İşte bu kitap bir şekilde Baldassare’nin eline geçer fakat bir anlık kararla onu bir Fransıza satar. Sonra içten gelen bir sese kulak verir ve o kitabı bulmakta karar kılar. Bu karar ona dünyayı dolaşmasına mal olacaktır. Asıl yapmak istediği ve inandığı şey elbette Allah’ın yüzüncü adına ulaşıp dünyayı kurtarmak değildir. Bu yüzden ben bu yolculuğu Baldassare’nin aslında içinde yaptığı bir yolculuk olarak görüyorum. İstanbul, Londra, Ege Adaları, Ceneviz, İzmir, Amsterdam, Lizbon gibi birçok yere uğruyor bu yolculuk boyunca. Buralarda bir sürü hayatla ve olayla karşılaşıyor. Büyük Londra Yangını’na şahit oluyor, Konya’da veba salgınıyla yüzleşiyor. Hiç bilmediği ve belki de hiçbir zaman bilemeyeceği bu yerlere giderek hayattan dersler çıkarıyor Baldassare. O sırada 1600’lerin Osmanlısını, gezdiği yerlerin sosyal, kültürel ve coğrafi özelliklerini öğrenme fırsatı veriyor bir yandan bizlere. Hem öğretiyor, hem de eşi benzeri görülmemiş bir maceraya sürüklüyor bizleri de. Öte yandan yemeğin tuzu ne ise, kahramanımızın Marta’sı ile yaşadığı aşk da o oluyor romanın içinde.

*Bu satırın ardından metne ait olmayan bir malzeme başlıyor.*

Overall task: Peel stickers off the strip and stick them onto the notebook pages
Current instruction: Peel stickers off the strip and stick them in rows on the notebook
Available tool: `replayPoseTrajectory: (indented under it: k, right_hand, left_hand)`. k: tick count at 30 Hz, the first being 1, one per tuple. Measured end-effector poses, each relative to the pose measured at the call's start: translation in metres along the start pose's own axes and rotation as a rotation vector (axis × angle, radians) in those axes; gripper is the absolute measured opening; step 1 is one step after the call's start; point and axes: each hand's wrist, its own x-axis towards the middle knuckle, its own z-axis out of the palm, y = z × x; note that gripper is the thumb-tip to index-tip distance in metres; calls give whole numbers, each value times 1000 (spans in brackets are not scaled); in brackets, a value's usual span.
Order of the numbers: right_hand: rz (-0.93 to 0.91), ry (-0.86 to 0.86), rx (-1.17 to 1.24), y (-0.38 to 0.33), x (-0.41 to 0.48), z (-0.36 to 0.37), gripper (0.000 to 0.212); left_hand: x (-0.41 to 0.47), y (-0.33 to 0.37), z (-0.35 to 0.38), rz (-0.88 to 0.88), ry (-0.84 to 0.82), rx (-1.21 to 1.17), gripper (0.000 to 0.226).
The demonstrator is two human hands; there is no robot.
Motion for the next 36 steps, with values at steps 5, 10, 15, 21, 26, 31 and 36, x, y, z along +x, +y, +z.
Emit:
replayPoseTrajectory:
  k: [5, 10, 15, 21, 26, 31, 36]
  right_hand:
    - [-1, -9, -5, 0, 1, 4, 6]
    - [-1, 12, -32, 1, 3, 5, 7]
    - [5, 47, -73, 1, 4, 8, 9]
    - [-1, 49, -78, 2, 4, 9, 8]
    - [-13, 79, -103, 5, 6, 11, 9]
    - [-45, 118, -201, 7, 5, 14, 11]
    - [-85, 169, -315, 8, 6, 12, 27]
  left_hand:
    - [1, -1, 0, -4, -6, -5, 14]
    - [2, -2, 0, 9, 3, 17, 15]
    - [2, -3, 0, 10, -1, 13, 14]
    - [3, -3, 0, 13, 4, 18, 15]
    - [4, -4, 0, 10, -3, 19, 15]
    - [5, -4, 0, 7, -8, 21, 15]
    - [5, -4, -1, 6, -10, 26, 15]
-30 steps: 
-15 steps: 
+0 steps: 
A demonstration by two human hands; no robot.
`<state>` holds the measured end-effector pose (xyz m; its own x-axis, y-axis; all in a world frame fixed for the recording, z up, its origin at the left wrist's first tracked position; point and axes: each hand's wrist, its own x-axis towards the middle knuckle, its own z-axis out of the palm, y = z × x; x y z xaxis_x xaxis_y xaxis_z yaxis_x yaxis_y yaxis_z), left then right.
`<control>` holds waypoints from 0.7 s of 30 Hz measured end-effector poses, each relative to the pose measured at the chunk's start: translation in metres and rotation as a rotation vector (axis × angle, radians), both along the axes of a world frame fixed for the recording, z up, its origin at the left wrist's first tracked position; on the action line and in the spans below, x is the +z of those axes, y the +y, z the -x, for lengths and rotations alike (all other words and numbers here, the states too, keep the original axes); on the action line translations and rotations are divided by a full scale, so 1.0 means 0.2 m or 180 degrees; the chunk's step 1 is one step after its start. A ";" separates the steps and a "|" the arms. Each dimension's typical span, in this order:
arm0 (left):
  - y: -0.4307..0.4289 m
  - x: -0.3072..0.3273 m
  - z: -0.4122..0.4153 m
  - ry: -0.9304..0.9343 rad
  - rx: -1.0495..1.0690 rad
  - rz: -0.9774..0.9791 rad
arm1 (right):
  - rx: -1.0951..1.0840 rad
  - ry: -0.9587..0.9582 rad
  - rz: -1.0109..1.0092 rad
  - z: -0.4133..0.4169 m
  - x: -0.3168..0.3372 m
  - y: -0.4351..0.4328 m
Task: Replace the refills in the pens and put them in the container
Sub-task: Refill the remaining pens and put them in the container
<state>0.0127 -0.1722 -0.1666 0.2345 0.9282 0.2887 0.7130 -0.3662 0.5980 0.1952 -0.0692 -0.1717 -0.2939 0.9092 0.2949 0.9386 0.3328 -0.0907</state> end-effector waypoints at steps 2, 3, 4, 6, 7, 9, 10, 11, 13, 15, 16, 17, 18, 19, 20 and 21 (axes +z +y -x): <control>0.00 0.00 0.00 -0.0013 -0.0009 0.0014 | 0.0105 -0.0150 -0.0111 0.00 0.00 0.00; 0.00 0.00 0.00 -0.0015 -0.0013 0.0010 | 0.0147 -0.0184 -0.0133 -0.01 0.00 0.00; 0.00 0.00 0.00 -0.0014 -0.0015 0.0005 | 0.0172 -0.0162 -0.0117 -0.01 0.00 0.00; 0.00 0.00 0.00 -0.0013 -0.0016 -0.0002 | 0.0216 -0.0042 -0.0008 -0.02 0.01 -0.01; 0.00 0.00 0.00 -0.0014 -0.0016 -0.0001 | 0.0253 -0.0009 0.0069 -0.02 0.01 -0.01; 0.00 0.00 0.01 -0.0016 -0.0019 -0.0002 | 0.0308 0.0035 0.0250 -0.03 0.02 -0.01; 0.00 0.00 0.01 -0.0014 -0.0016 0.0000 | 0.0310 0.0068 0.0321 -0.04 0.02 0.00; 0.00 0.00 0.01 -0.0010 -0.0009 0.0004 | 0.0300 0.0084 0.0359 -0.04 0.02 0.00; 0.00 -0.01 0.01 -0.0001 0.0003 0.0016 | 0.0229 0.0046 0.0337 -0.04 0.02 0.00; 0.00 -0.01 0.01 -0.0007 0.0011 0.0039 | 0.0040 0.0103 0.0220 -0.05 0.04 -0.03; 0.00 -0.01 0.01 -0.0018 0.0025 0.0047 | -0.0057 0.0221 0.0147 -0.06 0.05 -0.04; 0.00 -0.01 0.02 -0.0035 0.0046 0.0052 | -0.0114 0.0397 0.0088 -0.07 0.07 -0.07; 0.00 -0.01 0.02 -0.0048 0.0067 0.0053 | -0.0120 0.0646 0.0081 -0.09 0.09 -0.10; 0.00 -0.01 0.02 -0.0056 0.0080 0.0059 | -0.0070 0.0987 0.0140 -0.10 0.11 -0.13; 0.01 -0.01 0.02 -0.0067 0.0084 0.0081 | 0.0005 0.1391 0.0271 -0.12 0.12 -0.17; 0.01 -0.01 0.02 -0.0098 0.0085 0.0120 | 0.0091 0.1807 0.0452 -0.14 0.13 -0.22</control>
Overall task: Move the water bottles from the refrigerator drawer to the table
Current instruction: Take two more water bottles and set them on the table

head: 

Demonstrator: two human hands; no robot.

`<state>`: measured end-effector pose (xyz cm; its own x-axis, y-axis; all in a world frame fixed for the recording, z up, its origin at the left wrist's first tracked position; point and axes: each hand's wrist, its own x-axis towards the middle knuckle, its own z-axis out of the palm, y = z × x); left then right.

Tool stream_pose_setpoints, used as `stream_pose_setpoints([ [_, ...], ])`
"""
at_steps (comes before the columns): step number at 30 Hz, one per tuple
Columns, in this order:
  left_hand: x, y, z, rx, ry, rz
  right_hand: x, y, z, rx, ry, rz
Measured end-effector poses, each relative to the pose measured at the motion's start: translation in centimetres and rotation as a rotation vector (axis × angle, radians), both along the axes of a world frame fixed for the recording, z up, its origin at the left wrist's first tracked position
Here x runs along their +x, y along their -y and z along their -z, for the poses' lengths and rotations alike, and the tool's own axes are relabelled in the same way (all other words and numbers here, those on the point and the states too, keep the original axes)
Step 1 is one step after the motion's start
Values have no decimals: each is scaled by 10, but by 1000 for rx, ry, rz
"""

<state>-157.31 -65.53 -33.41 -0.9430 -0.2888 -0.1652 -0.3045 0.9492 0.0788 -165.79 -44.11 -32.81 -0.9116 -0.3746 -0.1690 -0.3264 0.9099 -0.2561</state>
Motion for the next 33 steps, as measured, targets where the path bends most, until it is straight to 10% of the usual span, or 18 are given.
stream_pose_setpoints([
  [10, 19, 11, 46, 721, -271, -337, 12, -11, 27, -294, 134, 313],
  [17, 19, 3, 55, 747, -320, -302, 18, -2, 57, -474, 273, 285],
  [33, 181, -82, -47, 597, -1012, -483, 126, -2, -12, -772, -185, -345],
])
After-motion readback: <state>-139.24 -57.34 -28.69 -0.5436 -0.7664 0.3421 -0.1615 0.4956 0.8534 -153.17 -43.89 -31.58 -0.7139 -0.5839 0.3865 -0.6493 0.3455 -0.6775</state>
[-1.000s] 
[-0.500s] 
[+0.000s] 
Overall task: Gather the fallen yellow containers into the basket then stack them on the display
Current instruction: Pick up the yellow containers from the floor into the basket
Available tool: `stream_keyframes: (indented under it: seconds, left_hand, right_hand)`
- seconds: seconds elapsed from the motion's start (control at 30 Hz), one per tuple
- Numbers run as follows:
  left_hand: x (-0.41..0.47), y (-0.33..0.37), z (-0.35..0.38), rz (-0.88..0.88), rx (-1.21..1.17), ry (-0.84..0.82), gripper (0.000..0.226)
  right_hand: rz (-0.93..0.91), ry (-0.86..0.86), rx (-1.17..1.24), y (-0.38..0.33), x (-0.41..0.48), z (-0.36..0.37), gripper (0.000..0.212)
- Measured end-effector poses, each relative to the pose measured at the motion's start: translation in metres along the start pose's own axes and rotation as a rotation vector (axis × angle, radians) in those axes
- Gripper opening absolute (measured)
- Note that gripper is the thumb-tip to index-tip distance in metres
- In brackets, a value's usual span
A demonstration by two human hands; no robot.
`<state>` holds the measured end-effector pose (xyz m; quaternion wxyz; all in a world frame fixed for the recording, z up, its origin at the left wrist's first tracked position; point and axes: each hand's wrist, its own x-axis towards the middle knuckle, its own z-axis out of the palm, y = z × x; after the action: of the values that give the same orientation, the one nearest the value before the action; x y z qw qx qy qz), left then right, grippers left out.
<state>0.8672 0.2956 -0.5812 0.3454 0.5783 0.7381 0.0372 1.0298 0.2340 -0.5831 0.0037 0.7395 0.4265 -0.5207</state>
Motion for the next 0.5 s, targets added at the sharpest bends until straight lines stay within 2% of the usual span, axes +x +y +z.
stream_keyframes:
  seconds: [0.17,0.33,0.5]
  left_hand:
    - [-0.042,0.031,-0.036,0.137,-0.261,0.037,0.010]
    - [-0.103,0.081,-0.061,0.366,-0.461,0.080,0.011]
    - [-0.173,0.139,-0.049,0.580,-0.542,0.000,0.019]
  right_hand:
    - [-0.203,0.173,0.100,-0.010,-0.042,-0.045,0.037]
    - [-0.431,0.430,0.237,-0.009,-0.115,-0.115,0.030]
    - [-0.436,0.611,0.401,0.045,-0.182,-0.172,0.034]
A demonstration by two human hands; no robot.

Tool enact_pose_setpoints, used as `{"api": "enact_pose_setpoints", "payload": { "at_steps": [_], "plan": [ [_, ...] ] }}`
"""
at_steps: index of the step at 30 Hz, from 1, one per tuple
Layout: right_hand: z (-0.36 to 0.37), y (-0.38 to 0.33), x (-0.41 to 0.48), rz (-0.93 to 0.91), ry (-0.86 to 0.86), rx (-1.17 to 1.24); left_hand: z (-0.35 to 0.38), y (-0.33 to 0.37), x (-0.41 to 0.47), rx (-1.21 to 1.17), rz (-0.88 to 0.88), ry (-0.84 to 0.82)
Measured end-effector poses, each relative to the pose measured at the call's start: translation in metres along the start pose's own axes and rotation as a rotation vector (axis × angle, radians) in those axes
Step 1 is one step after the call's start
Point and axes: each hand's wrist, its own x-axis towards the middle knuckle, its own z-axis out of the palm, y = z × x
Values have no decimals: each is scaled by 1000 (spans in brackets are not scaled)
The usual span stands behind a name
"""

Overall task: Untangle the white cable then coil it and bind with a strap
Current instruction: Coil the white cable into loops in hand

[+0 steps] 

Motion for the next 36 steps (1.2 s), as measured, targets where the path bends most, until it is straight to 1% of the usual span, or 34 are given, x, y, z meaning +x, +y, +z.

Bir çok ülke gezdikten sonra bu rüzgar onu kendi köklerine sürüklüyor tekrar. Cenovasına, memleketine özüne döndüğünü hayretler içinde farkeden Baldassare, kendi içinde başladığı yolculukta tekrar kendi içinde aynı yere vardığını anlıyor. Tasavvufla da ilişkilendirilebilecek bu yolculuğun sonunda Baldassare hiç de pişman olmuyor. Canavar yılı bitiminde şu notları düşüyor günlüğüne:

Bin altı yüz altmış yedi yılının 1 Ocak günündeyiz.

”Canavar Yılı” olduğu söylenen yıl bitti, ama güneş yine doğuyor Cenova’mın üstüne. Onun bağrından doğdum ben, bundan bin yıl önce, kırk yıl önce ve bugün yeniden.

Yüzüncü Ad kısa anlatımımdan da anlaşılacağı üzere bir romandan çok daha fazlasını vadediyor sizlere. ”Okunacak Kitaplar” listenize eklemeyi unutmayın.